The Duke of Qaval turned slowly to face the Prince. Qaval was unarmed, but beside him the Earl of Dollar was spinning his fighting wheel, and several soldiers bearing the Shields of Arms of Qaval were in the room. All were intent on the Duke. One signal from him, and they would turn against the Prince, for their ultimate loyalty was to their own.

Herald saw the war that raged in Qaval. On one side was his loyalty to his Prince; on the other, to his Cluster. And Herald knew what the decision had to be. Qaval was the supremely practical warrior; he did not scheme and fight for personal power, but for what he felt was right. But for that right, he always took the most expedient course. To obey the Prince would mean the possible loss of the entire Cluster society including Planet Kade.

Psyche put her hand on Qaval's stout arm. "Peace, Duke," she said. "Let there be no strife on my behalf."

He turned to her. "Lady, it is not merely—"

"Do not imperil your demesnes for me, good Lord of Qaval," she insisted. "I know the Cluster will be saved, if we but let fate take its course."

And Qaval, obviously against his better judgment, acceded to the will and aura of the Lady. Human soldiers of the Prince came and put new manacles on him and led him away, and the Earl of Dollar made no move.

Herald squatted by Kade's corpse as they took Psyche out. He was stunned by the suddenness of the collapse of this mighty castle, not quite comprehending what was happening. Solarian troops entered and took him by the arms, guiding him after the Prince. He went, numbly.

Behind him he heard the melodic chime of the phone. A servitor of the castle moved to answer it. Herald hardly cared.

Soldiers were breaking up the priceless antique furniture of Kastle Kade and throwing the pieces into a huge pile in the main court.

A great metal framework was being assembled above this pile, its supports already buried in the fractured wood. Manacles hung from the upper bar.

Suddenly Herald comprehended. "No!" he cried, jerking away from the two who held him. They drew their weapons.

But Herald was free and moving. He dived for Prince Circlet. Qaval had not done this chore, but Herald had no such restriction. As his hand touched the Prince's wheel, Herald blasted him with his exorcism power. It should not have had any effect, but such was his concentration and determination and blind rage that it smashed into Circlet's lesser aura, almost wiping out his life.

The Prince screamed in mortal agony, then slumped on his support wheels while his vocal wheel shuddered to a stop. The soldiers and knights stood baffled, not knowing what to do. There was no visible wound on the Prince; they did not understand what Herald had done.

Kirlian Quest by Piers Anthony

But Psyche understood. "No, that is not right," she said, turning. "By your leave...." And she drew her small arms from the grasp of her captors as though they were children, then walked to Prince Circlet and laid her hand on him. "Be well," she said—and Herald's deadly blast was nullified by a power greater than he commanded. The Prince recovered.

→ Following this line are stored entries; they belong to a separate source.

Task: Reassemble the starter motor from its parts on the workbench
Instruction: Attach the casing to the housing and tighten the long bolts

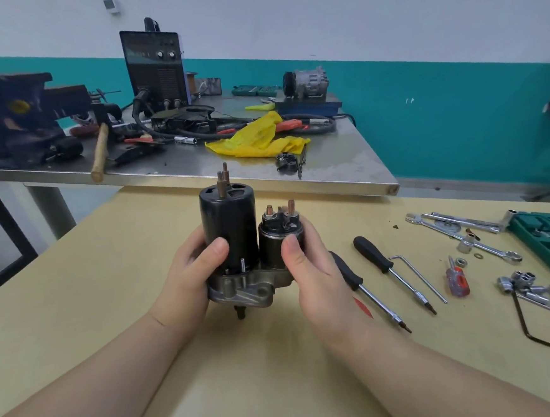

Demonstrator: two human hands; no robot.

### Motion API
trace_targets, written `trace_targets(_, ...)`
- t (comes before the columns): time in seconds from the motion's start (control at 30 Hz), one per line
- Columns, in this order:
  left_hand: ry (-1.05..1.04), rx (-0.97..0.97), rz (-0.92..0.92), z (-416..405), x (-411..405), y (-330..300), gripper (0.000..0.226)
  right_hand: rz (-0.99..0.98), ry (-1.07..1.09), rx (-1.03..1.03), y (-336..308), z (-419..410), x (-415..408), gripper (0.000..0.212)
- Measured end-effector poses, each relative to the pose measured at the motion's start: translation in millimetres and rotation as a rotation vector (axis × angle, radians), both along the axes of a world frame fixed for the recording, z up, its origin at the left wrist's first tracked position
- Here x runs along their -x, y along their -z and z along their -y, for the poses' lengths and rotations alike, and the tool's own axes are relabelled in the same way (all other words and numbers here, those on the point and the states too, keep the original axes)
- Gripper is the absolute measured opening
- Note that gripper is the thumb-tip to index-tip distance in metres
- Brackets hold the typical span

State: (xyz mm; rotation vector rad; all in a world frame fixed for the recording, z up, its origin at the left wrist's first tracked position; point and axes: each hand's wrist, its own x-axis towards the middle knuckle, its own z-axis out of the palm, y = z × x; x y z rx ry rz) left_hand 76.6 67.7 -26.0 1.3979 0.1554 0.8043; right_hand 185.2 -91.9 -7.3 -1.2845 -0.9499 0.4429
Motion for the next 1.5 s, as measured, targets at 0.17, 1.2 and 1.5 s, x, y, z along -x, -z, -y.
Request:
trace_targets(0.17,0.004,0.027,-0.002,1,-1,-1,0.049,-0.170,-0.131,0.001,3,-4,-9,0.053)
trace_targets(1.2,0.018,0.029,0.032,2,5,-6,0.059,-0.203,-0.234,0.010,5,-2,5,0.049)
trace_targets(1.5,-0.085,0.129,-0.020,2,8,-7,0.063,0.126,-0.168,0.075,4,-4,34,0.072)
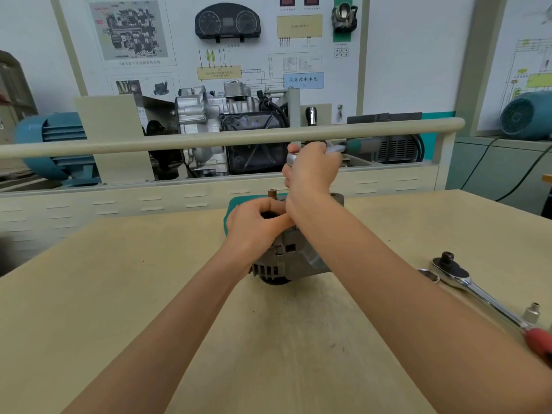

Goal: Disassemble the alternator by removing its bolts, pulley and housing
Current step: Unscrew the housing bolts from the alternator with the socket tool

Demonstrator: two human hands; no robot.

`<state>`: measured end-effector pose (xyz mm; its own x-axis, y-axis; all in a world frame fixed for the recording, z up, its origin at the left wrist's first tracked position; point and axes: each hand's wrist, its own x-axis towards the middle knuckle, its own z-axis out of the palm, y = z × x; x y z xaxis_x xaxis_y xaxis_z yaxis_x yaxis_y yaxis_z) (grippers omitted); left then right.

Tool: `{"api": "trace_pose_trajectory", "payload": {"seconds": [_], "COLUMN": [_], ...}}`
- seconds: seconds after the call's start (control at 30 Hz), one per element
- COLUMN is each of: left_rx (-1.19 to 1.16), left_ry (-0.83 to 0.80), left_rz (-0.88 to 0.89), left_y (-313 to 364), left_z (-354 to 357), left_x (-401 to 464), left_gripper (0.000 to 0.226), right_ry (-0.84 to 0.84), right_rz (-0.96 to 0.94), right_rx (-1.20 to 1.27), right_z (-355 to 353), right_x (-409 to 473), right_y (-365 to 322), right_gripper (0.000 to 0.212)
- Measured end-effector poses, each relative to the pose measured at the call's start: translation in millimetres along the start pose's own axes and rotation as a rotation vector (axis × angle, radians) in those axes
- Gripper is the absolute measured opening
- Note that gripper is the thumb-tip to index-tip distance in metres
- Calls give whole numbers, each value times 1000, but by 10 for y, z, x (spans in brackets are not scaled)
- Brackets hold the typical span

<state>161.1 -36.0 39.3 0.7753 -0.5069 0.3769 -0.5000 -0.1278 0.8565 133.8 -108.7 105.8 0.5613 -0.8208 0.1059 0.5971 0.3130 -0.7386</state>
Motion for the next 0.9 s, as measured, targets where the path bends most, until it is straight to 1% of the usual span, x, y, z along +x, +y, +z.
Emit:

Then she went to Herald, looking up into his face as she touched him. She was painfully lovely, and her aura smote him with its incredible love, an intensity of at least 275, despite her distance from the cellar. She glowed, even in daylight. "Let no one else suffer on my account. I love you, Herald." And she left him and walked to the center of the court.

The soldiers of the Prince had no compunctions. They stripped her ruthlessly, roughly, until she was naked. They manacled her wrists to the frame, using the one already on her and the one hanging from the upper bar, so that she hung above the pile of wood.

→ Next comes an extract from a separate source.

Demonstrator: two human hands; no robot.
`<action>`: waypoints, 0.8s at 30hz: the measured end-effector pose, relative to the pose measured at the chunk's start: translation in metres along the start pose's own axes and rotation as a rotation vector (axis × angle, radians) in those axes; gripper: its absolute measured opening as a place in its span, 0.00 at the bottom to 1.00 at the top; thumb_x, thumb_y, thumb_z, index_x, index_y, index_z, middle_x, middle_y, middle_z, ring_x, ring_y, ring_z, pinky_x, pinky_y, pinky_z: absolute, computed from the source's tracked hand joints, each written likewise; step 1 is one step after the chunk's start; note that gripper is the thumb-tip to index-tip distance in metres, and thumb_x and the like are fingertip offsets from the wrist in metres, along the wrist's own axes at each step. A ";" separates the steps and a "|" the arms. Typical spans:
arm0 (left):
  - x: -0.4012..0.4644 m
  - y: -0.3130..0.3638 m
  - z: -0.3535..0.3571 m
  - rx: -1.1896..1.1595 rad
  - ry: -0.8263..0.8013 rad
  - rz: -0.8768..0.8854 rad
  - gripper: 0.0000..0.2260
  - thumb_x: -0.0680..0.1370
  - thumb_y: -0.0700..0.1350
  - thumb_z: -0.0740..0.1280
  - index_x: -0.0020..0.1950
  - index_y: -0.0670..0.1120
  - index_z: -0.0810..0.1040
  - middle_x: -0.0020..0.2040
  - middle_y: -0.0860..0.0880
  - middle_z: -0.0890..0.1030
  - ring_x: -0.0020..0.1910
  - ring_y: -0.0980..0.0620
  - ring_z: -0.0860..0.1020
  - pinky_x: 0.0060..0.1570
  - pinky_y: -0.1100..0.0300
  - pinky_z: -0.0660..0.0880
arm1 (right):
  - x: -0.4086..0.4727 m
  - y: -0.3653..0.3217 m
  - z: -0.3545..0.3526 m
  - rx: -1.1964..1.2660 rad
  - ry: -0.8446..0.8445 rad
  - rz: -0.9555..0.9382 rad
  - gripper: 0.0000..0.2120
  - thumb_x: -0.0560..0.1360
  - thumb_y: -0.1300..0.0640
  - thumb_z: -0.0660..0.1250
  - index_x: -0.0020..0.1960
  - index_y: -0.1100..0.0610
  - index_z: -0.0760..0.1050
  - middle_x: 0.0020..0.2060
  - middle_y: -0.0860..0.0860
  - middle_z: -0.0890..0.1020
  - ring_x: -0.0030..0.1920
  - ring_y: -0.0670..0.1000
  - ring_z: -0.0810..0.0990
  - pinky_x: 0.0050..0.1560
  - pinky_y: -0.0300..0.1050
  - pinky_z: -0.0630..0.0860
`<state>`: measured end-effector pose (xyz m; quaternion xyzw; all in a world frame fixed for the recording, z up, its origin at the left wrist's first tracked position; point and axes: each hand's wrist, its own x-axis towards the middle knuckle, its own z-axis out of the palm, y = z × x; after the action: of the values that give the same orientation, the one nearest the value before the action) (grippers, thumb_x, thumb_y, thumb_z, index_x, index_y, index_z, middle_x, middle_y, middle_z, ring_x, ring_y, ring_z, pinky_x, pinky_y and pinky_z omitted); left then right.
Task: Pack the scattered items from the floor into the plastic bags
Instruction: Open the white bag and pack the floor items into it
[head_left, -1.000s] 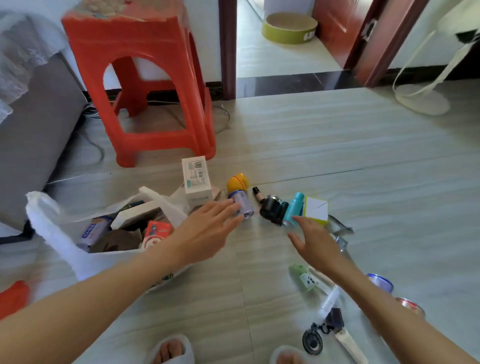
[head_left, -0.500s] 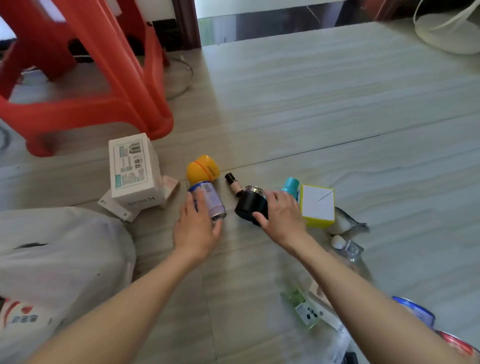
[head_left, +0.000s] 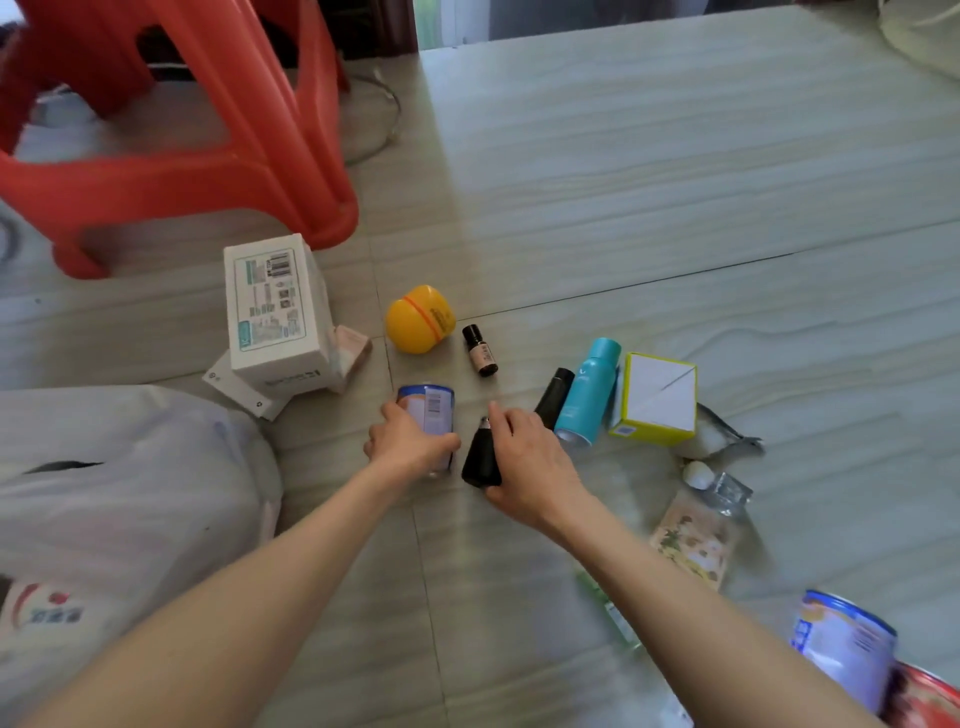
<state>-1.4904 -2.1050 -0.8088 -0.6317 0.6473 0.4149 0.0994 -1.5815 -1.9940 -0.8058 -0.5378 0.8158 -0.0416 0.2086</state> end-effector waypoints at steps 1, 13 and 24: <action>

Herald, somehow blocked from action by Psyche's touch, so much more tender even than a kiss, watched with amazement and horror. How could he stand here, and let this abomination happen? Yet he was doing it!

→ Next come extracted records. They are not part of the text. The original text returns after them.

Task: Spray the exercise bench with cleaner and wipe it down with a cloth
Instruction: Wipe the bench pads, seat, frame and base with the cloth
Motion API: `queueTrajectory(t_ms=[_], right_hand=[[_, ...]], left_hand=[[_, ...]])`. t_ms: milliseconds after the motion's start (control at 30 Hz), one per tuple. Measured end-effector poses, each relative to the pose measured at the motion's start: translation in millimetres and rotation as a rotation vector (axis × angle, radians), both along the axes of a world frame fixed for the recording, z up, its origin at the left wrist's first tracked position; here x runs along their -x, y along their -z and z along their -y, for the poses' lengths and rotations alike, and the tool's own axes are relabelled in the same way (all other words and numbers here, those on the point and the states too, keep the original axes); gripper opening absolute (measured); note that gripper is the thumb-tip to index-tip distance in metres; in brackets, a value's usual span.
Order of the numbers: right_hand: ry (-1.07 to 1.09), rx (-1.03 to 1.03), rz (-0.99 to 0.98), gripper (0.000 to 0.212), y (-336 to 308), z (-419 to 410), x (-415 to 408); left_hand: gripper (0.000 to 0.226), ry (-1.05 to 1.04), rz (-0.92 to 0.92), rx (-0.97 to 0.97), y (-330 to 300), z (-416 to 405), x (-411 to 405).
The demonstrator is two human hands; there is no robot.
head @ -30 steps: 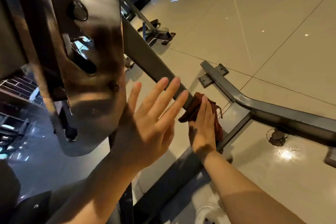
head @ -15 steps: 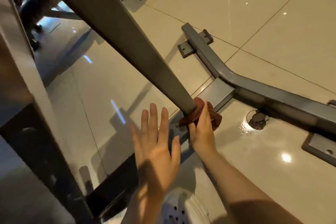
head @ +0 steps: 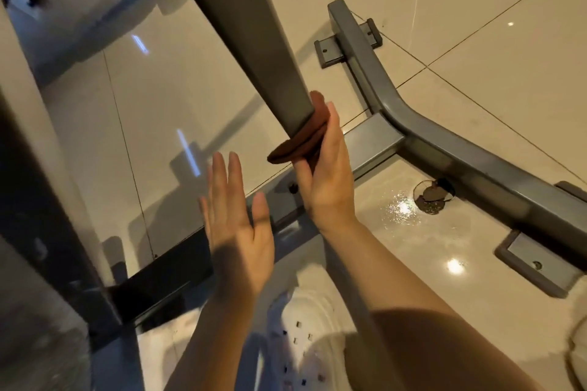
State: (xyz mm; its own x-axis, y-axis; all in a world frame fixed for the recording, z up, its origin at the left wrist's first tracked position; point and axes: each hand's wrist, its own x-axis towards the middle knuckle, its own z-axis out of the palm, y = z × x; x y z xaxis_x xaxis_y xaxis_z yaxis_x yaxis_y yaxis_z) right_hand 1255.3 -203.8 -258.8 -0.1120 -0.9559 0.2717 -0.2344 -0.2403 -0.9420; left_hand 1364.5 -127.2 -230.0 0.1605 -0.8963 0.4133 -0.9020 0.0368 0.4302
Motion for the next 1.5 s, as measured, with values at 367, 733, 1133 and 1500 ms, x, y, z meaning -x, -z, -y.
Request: queueTrajectory(t_ms=[367,733,1133,1500], right_hand=[[-0.112,-0.371,-0.140,0.076,62.9,-2.3,20.5],[-0.180,0.053,0.073,0.084,-21.9,14.4,11.3],[-0.439,-0.333,-0.319,0.078,61.4,18.4,56.0],[-0.649,-0.086,-1.403,0.069,49.6,85.0,137.2]], left_hand=[[0.054,-0.074,-0.112,-0.507,50.1,-7.5,11.4],[0.055,-0.169,0.149,-0.815,82.2,-3.8,4.9],[0.065,-0.132,0.090,-0.804,86.5,-6.5,4.6],[0.056,-0.123,0.131,-0.811,87.4,-5.6,0.6]])
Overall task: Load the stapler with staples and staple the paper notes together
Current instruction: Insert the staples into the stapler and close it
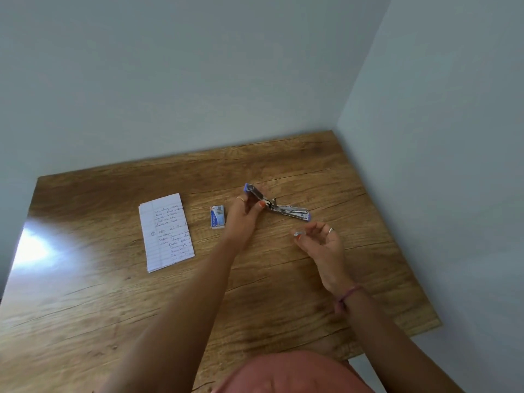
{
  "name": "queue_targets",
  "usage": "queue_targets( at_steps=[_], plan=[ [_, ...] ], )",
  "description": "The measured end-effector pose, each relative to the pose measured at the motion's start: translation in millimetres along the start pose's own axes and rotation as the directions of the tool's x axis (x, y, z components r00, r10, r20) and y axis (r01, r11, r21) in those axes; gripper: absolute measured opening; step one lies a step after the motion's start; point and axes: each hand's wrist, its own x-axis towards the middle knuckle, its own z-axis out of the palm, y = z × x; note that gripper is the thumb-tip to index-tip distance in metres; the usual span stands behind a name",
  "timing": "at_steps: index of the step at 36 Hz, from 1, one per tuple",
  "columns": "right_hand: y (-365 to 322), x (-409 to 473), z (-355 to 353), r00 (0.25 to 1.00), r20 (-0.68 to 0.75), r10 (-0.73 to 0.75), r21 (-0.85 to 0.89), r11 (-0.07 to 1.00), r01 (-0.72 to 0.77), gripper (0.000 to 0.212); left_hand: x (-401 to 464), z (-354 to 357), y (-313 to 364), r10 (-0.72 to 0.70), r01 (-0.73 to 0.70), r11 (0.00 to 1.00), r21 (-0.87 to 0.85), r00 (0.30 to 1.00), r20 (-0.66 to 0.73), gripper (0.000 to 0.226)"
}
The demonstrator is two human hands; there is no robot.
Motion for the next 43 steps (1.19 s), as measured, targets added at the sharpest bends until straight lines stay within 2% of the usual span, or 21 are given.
queue_targets(
  at_steps=[3, 6, 13, 18, 21, 31, 37, 43],
  plan=[
    [-6, 4, -3, 0.997, 0.044, -0.06, -0.057, 0.996, 0.062, 0.025, -12, 1, -10, 0.017, -0.017, 1.0, 0.006, 1.0, 0.002, 0.039],
    [-18, 10, -5, 0.983, 0.106, -0.148, -0.246, 0.954, 0.17, 0.026, -18, -1, -14, 0.053, -0.051, 0.996, 0.074, 0.999, -0.015, 0.04],
    [-47, 27, 5, 0.898, 0.323, -0.299, -0.566, 0.7, 0.436, 0.03, -20, -5, -13, 0.076, -0.074, 0.995, 0.062, 0.997, -0.023, 0.039],
    [-51, 42, 15, 0.852, 0.47, -0.23, -0.69, 0.506, 0.517, 0.035, -19, -5, -12, 0.091, -0.09, 0.995, 0.035, 0.996, -0.017, 0.037],
    [-50, 49, 20, 0.835, 0.514, -0.196, -0.726, 0.419, 0.545, 0.033, -19, -7, -12, 0.096, -0.096, 0.995, 0.016, 0.995, -0.014, 0.037],
    [-57, 60, 21, 0.81, 0.556, -0.185, -0.75, 0.308, 0.585, 0.031, -22, -9, -7, 0.11, -0.111, 0.993, -0.042, 0.994, -0.028, 0.034],
    [-58, 64, 22, 0.82, 0.552, -0.149, -0.76, 0.315, 0.569, 0.033, -22, -9, -5, 0.11, -0.111, 0.992, -0.053, 0.993, -0.033, 0.038],
    [-56, 66, 25, 0.814, 0.564, -0.141, -0.769, 0.27, 0.579, 0.034, -21, -9, -6, 0.091, -0.093, 0.993, -0.075, 0.995, -0.034, 0.035]
  ],
)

Suddenly he saw an image, as of the Cluster Tarot, the Queen of Energy. A naked woman chained for a monster. It symbolized Andromeda, both Galaxy and mythical girl, and also Melody of Mintaka. Now it was Psyche, chained for the fire.

"Ignition!" Prince Circlet cried. The Sador's fervor had not been changed by Psyche's touch. Perhaps she had not wanted to change it, being constrained by a similar honor to that of her father and the Duke of Qaval.